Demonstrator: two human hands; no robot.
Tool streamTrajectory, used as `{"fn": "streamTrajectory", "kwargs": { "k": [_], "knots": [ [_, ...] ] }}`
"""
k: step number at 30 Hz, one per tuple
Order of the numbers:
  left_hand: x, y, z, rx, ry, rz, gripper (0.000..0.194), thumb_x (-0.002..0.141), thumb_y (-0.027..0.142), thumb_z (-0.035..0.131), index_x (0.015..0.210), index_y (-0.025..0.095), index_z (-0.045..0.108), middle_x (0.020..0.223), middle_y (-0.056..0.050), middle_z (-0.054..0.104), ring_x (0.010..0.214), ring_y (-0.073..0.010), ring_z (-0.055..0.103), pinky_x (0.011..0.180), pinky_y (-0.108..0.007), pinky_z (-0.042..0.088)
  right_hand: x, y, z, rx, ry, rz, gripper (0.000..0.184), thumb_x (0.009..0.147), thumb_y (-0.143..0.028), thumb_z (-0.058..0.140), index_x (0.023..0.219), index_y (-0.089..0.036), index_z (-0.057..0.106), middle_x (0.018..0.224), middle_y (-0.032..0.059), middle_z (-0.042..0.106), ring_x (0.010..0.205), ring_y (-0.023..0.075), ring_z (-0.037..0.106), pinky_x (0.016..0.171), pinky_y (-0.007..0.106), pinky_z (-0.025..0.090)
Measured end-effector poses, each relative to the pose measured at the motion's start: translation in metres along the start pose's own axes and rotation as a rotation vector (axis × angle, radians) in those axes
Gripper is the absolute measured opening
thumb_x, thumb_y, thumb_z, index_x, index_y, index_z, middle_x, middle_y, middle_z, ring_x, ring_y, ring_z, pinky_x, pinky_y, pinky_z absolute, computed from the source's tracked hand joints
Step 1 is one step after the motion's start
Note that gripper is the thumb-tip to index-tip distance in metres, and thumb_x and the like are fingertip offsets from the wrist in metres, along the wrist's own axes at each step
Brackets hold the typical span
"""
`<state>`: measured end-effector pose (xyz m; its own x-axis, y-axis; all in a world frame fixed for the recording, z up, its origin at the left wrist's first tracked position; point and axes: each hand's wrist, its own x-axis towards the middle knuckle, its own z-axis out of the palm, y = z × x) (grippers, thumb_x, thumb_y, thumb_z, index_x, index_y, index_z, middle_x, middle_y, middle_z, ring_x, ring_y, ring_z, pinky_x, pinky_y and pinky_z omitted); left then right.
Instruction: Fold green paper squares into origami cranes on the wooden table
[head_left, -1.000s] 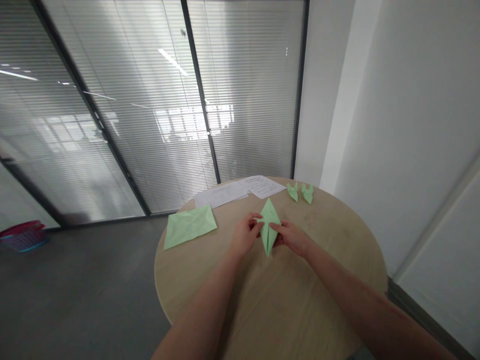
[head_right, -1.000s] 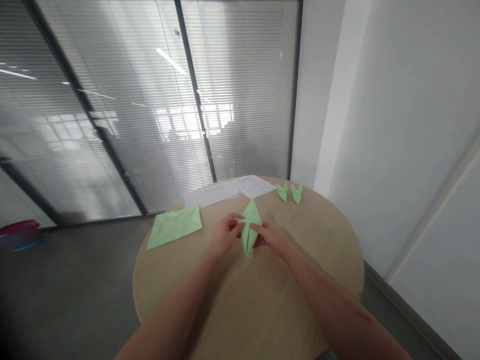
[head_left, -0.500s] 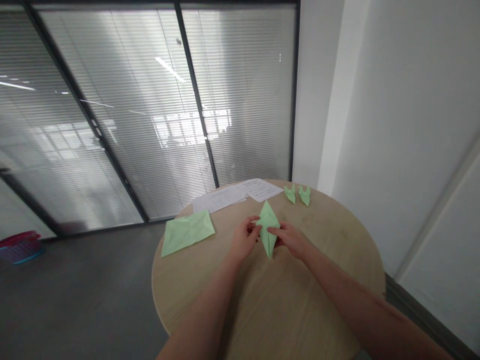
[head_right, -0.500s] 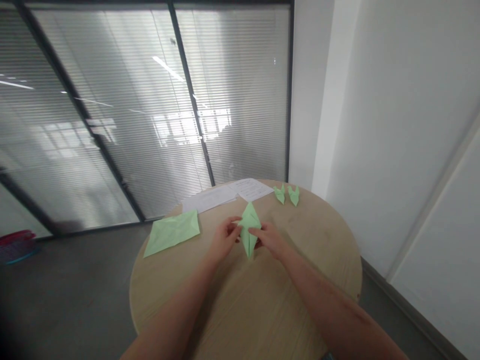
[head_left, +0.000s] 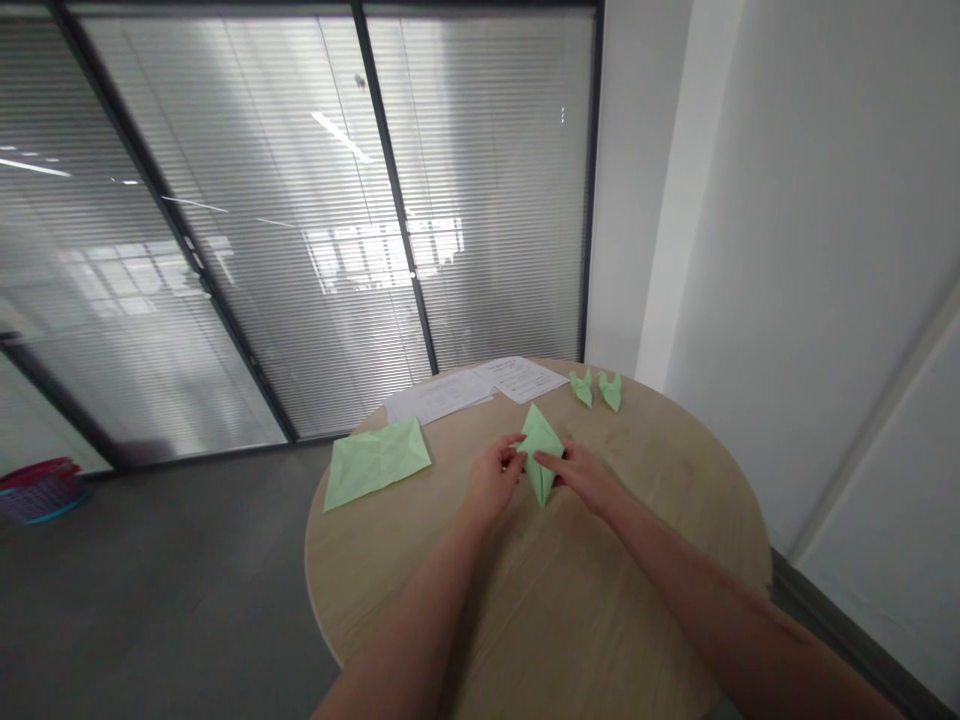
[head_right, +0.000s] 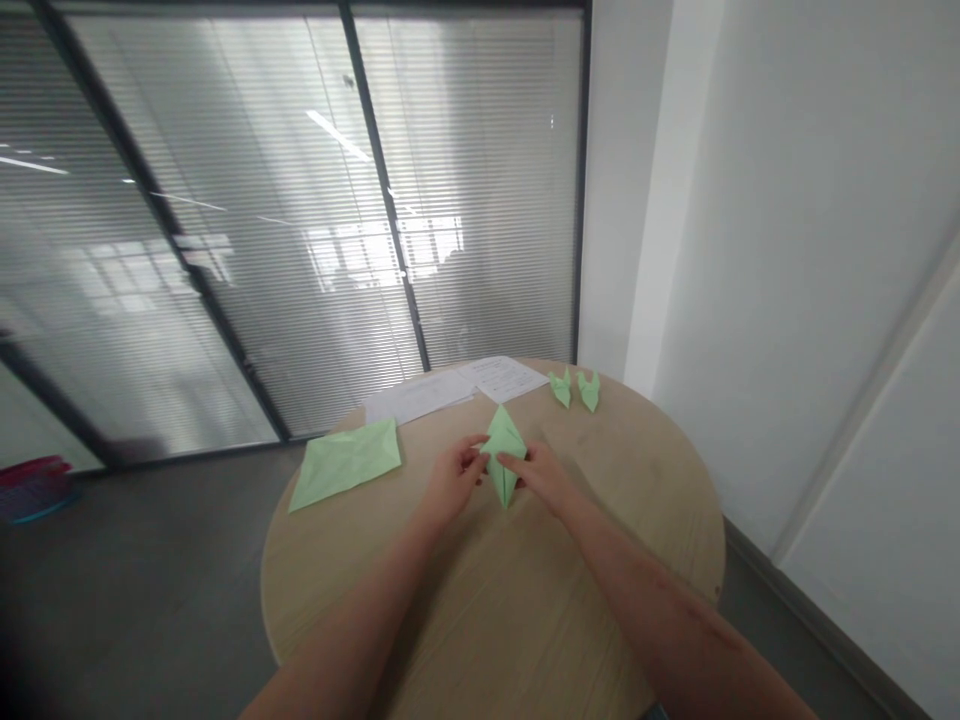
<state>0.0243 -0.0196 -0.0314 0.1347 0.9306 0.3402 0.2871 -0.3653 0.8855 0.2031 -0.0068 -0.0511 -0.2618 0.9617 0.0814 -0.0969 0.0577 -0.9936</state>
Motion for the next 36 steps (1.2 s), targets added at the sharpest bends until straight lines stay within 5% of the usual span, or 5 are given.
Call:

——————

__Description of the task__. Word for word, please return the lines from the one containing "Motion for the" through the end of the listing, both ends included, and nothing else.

__Solution for this problem__.
Motion for the next 36 steps (1.2 s), targets added at the sharpest bends until straight lines stay within 5% of the usual span, or 5 are given.
Call:

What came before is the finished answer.